Keeping indicators simple seems like a good idea: just older age groups, then younger age groups (over 80, over 70, etc.).

The only added brackets are caregivers, EPHAD workers, their residents and a small number of pre-existing conditions.

I imagine that a centralized system, with good knowledge of everyone's state of health and age, also made it easier to keep track of these simple measures.

The system of texting people for their dates, rather than having them book theirs (and crashing websites like they're booking concert tickets), has been helpful.

As well as widespread local vaccination centers so that no one has to travel far.

What is your view on France's strategy to fight the virus?

I am not an expert on the subject.

But I can say three things: 1) The decision to suspend the Astra Zeneca vaccine (France is not the only culprit here) was extremely reckless.

I could understand that the regulators are issuing a statement of concern, but suspending it has caused tremendous harm.

Although it can cause blood clots, they are extremely rare and the damage is more than compensated for by the gain.

2) As mentioned, it would be better to delay the second dose.

3) It doesn't surprise me that France has entered another lockdown now.

I remember Macron deciding not to do this a few weeks ago, and Britain's experience has shown that if you're not sure whether to lock or not, you better do it early and change. of the opinion that not to do it and to see a lot of people die.

I think there has been a tendency to worry about the precautionary principle.

It seems that the difficulty in making decisions in times of crisis is that you have to decide quickly in the absence of data.

Do you think we should take more risks?

Did Europe's vaccine defeat come from the fact that it did not dare to take risks?

Without a doubt.

Or rather she looked at the bad risks - she saw the risk of being held responsible for the side effects of the vaccine, or the risk of not following the vaccine manufacturer's instructions on the label, or the risk of prescribing a vaccine. with very little danger of blood clotting, and forgot to weigh those risks against the risks of NOT vaccinating, letting people die from Covid because you slightly delayed the deployment of the vaccine.

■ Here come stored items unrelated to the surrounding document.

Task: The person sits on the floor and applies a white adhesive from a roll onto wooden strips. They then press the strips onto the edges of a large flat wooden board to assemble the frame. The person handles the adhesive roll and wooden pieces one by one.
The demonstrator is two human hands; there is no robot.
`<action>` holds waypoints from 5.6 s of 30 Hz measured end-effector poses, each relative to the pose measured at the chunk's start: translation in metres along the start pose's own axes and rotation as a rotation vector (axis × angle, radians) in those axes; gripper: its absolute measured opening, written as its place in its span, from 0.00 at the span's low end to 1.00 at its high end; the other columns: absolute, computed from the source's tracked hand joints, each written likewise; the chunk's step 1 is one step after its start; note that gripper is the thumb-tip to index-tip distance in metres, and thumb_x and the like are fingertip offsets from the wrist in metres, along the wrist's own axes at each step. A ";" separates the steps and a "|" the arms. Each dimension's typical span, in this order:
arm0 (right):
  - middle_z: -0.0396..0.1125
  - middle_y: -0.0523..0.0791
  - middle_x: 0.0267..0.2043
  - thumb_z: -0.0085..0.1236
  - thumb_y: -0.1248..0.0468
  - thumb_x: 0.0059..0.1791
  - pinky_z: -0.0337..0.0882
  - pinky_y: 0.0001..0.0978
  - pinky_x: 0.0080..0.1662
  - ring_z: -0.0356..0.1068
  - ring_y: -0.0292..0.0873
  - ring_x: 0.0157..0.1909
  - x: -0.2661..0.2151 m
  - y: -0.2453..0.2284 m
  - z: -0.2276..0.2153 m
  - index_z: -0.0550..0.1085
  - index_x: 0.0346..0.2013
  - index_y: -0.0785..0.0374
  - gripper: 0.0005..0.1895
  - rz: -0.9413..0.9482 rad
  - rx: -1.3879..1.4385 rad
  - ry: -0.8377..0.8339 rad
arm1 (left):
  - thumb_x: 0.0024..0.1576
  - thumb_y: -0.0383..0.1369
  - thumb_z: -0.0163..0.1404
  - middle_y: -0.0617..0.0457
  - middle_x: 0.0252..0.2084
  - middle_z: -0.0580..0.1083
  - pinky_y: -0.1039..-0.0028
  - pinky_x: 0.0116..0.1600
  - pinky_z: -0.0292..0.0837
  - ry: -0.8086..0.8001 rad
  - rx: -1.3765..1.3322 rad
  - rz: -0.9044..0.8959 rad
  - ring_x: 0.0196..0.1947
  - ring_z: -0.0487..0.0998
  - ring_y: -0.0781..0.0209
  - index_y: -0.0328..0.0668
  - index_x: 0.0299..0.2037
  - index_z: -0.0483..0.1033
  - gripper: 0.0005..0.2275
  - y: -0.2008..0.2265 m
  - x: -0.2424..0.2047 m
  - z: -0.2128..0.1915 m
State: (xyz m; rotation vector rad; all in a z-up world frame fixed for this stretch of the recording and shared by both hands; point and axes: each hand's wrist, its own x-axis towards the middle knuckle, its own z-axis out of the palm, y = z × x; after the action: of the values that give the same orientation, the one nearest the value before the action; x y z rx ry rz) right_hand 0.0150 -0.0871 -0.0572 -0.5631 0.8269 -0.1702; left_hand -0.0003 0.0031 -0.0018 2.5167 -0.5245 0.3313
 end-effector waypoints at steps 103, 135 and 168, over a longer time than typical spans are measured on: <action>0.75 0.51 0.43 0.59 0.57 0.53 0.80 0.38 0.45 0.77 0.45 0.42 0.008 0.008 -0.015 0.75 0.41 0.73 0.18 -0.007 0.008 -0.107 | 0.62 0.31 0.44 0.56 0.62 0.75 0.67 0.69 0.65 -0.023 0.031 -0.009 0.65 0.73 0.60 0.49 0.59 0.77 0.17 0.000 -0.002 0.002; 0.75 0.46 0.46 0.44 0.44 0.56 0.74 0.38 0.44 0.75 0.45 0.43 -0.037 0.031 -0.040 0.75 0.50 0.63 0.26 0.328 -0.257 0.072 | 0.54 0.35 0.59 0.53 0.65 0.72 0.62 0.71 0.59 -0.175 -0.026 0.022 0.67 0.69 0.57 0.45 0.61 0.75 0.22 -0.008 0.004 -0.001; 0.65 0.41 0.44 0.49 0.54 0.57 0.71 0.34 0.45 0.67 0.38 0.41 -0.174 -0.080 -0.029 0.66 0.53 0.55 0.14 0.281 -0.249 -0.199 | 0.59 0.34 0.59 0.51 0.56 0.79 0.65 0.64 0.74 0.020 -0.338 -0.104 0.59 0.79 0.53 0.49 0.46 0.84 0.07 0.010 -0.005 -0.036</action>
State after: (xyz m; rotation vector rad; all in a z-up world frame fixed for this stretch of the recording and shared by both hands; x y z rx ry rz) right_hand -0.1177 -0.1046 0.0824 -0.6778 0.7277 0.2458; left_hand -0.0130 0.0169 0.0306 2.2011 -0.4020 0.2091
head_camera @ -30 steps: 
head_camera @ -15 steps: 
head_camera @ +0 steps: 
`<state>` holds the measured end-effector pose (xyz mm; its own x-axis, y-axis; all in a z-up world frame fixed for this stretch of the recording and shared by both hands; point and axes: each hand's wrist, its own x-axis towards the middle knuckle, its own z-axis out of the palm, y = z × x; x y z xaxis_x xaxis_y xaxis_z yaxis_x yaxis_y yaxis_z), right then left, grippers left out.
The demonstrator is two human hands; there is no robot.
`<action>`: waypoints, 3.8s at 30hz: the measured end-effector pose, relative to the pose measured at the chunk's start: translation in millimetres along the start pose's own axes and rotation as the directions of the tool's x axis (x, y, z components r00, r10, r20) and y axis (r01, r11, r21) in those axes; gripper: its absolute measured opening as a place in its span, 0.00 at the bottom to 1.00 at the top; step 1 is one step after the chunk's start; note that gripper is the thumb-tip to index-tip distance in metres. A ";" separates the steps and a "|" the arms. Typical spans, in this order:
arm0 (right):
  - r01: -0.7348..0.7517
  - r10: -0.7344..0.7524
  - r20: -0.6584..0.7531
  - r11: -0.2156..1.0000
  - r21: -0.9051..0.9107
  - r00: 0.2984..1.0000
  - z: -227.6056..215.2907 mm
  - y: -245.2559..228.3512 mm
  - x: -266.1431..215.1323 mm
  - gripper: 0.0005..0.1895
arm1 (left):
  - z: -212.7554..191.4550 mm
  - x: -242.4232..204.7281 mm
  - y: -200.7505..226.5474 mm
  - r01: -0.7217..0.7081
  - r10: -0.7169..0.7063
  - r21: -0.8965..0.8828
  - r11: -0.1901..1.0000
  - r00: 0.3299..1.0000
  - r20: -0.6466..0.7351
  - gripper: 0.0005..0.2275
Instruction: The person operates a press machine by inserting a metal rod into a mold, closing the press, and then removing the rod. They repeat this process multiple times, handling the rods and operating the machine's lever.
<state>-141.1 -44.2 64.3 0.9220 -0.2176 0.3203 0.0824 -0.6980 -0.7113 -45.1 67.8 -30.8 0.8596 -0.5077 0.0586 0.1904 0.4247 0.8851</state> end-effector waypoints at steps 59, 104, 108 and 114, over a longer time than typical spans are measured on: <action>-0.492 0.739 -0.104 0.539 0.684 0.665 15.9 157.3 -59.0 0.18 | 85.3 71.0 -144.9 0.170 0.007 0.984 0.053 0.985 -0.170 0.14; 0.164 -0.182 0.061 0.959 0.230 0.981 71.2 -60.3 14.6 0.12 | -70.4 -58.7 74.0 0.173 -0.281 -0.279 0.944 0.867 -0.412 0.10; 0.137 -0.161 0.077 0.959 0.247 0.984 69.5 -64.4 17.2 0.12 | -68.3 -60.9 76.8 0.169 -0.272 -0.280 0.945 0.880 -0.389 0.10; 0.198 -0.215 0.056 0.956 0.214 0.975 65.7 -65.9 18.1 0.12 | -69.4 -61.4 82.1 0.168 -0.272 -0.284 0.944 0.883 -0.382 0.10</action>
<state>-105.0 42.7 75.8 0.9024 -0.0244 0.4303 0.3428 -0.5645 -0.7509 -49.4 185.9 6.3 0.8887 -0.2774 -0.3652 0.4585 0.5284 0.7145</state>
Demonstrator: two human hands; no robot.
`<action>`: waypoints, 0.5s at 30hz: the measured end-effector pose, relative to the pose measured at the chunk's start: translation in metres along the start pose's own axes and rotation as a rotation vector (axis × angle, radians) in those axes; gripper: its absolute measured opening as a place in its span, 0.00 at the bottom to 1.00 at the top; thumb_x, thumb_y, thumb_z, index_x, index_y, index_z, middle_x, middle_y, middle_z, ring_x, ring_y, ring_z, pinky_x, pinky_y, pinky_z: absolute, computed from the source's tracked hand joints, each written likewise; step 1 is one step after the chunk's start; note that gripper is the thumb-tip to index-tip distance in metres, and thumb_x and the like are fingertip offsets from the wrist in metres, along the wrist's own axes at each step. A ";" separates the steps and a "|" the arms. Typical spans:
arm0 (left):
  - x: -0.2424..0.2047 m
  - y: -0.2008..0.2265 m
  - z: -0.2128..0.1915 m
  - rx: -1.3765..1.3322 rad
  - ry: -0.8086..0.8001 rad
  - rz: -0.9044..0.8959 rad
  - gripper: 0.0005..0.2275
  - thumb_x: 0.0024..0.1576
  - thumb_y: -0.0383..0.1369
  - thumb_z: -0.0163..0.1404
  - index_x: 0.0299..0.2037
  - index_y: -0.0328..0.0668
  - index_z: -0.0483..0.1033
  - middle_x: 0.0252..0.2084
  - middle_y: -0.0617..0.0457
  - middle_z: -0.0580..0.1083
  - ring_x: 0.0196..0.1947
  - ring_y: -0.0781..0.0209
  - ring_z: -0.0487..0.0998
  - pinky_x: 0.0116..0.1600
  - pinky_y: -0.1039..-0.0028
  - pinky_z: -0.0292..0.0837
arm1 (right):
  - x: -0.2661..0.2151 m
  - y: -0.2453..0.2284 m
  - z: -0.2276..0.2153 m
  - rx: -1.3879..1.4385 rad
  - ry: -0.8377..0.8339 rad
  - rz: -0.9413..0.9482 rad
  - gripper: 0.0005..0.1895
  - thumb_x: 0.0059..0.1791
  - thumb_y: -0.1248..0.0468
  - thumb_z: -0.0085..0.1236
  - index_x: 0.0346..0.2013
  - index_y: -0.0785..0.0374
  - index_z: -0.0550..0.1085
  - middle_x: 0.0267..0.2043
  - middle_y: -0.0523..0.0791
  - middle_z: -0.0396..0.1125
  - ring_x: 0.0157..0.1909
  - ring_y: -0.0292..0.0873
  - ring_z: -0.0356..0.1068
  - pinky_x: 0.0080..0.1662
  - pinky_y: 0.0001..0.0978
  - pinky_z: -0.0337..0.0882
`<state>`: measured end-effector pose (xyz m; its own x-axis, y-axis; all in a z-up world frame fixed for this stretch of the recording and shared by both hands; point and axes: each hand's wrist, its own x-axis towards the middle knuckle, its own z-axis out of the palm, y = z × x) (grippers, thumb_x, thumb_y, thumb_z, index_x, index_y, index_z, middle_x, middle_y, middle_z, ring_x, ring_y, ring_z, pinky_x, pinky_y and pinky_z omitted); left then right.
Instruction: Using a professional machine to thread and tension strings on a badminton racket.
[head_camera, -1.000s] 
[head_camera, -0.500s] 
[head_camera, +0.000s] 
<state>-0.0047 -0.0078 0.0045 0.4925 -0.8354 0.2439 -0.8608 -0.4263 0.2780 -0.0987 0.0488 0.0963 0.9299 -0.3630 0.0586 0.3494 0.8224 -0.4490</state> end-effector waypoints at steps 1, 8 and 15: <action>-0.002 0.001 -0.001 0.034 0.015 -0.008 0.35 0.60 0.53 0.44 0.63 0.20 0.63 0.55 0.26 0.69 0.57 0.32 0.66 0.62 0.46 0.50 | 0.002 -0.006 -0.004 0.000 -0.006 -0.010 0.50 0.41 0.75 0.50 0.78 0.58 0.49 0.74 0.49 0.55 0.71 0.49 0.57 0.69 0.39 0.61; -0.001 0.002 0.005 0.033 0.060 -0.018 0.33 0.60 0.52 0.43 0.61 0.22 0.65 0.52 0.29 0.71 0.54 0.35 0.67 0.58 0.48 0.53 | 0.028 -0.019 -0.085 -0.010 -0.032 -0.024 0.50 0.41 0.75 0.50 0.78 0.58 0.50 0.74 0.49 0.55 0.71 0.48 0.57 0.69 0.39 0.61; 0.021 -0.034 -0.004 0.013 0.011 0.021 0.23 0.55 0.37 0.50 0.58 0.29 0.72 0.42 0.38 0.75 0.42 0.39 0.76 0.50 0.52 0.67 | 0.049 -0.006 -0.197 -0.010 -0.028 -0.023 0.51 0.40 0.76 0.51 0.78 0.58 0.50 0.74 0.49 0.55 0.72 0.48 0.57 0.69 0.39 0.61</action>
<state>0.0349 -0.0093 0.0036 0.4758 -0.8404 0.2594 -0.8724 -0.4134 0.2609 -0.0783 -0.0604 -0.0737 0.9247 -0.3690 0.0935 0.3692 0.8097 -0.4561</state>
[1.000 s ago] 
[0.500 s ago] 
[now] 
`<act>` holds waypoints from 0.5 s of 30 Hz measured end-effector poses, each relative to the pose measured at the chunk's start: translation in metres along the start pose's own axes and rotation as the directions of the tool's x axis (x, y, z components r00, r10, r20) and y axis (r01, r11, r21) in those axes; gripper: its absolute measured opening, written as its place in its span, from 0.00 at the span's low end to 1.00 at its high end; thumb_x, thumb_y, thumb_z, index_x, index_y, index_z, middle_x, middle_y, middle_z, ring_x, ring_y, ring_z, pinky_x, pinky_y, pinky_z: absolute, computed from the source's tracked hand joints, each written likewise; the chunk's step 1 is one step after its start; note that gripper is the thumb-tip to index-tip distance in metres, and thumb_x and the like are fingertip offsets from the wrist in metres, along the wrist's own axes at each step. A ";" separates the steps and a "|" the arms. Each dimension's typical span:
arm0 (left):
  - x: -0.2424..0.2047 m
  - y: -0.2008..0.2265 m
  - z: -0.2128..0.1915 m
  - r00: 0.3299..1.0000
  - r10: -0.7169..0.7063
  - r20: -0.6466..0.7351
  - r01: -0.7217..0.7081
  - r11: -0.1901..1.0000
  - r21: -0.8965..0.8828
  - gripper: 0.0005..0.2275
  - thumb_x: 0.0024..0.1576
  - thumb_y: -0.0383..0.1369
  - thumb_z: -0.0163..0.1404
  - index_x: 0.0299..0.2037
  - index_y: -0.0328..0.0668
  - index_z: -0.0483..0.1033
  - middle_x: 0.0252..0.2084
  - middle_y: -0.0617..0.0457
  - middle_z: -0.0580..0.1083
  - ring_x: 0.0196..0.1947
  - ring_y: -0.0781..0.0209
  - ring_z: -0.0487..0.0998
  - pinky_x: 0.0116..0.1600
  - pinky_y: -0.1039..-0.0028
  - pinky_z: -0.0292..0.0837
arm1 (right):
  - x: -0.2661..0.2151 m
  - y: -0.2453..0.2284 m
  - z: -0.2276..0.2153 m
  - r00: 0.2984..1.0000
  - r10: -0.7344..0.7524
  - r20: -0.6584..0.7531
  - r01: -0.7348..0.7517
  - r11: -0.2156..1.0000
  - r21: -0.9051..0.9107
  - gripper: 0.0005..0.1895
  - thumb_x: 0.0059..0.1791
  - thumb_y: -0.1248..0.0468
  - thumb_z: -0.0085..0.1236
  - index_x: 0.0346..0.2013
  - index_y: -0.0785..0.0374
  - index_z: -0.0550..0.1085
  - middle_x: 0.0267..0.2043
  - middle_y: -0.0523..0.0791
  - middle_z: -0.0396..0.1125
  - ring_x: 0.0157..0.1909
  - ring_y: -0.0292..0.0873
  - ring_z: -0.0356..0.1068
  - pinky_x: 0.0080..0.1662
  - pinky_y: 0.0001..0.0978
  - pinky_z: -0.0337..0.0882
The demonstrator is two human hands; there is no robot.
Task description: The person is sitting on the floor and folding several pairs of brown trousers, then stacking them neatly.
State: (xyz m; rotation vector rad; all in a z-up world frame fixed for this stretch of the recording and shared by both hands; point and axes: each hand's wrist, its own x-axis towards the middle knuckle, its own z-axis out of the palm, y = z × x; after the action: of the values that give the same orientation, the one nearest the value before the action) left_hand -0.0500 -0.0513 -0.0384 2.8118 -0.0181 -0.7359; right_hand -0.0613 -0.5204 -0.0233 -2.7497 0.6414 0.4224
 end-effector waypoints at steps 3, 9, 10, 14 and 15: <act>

I think there has been a tendency to worry about the precautionary principle - if I do that it could kill these people!

- whereas the correct attitude would have been a utilitarian and cold cost-benefit analysis: “If I do this, my best guess is that X people will die;

but if I don't, my best guess is that Y people will die, and Y is greater than X, so I should ”.

You published an essay "How to read the numbers" on the statistics that invade the contemporary world.

Wasn't the Covid epidemic the absolute triumph of statistics, to the detriment of other less quantifiable factors?

Have the overall scientific predictions been correct throughout the epidemic?

This is a huge question that I don't have time to answer!

But I think many of the early predictions - the Imperial college London model of March 16, 2020, for example - have generally held up.

But then many others were wrong - with experts saying that masks, for example, would not be effective, or that confining society or closing airports would not be effective.

The problem is not the overuse of statistics.

There have been misunderstandings about complex numbers, things like R (reproduction rate) or false positive rate, but the only or almost only understanding we have been able to have of this pandemic has been in the numbers.

We wouldn't know how many people died, we wouldn't know how the virus is spread, we wouldn't know how effective the vaccine was, if there weren't the numbers.